> _Exercise instructions_
The data below should be retyped exactly, with the pictures left out.

> _Dataset section_
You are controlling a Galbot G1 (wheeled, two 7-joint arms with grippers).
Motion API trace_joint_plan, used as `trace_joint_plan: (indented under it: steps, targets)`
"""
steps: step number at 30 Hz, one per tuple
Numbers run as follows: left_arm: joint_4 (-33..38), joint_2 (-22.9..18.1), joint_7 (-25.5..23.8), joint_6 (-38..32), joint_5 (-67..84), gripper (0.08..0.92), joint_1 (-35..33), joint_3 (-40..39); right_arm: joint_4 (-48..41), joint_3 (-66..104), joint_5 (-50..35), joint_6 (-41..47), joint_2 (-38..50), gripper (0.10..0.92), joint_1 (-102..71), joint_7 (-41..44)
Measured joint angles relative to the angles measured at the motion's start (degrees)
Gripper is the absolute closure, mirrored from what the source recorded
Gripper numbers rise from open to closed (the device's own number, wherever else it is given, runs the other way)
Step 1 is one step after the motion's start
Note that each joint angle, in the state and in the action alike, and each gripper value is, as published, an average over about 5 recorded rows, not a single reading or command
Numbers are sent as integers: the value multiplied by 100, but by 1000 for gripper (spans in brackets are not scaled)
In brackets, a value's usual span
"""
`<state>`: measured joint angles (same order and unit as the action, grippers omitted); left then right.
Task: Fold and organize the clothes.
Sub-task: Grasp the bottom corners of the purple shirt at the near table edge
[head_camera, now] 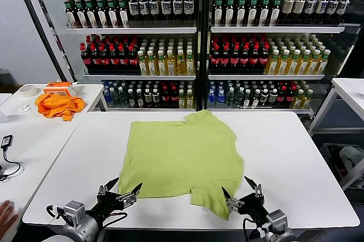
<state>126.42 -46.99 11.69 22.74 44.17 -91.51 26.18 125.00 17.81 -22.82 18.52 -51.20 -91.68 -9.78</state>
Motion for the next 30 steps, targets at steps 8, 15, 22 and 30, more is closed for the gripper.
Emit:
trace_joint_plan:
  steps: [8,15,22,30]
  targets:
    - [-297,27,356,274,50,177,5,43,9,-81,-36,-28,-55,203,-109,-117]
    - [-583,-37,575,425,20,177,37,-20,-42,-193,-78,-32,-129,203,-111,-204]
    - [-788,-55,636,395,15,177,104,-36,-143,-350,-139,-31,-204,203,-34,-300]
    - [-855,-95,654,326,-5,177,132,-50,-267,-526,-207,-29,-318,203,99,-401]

> _Finished exercise_
You are controlling a Galbot G1 (wheeled, two 7-joint arms with grippers).
Motion API trace_joint_plan, used as `trace_joint_plan: (indented under it: steps, targets)`
"""
steps: step number at 30 Hz, one per tuple
Numbers run as follows: left_arm: joint_4 (-33..38), joint_2 (-22.9..18.1), joint_7 (-25.5..23.8), joint_6 (-38..32), joint_5 (-67..84), gripper (0.08..0.92), joint_1 (-35..33), joint_3 (-40..39); right_arm: joint_4 (-48..41), joint_3 (-66..104), joint_5 (-50..35), joint_6 (-41..47), joint_2 (-38..50), gripper (0.10..0.92), joint_1 (-102..71), joint_7 (-41..44)
Measured joint angles relative to the angles measured at the motion's start (degrees)
Gripper is the absolute closure, mirrored from what the source recorded
Gripper numbers rise from open to closed (the device's own number, wherever else it is given, runs the other way)
Step 1 is one step after the motion's start
Note that each joint angle, in the state and in the action alike, and each gripper value is, as published, an average over about 5 recorded rows, not a single reading or command
Numbers are sent as integers: the value multiplied by 100, but by 1000 for gripper (spans in brackets are not scaled)
In brackets, a value's usual span
"""
`<state>`: measured joint angles (same order and unit as the action, grippers omitted); left then right.
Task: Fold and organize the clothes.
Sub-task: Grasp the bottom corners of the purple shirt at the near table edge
[head_camera, now] 
<state>126.42 -46.99 11.69 22.74 44.17 -91.51 26.18 125.00 17.81 -22.82 18.52 -51.20 -91.68 -9.78</state>
Motion for the next 30 steps, targets at steps 8, 15, 22 and 30, more is closed for the gripper.
Emit:
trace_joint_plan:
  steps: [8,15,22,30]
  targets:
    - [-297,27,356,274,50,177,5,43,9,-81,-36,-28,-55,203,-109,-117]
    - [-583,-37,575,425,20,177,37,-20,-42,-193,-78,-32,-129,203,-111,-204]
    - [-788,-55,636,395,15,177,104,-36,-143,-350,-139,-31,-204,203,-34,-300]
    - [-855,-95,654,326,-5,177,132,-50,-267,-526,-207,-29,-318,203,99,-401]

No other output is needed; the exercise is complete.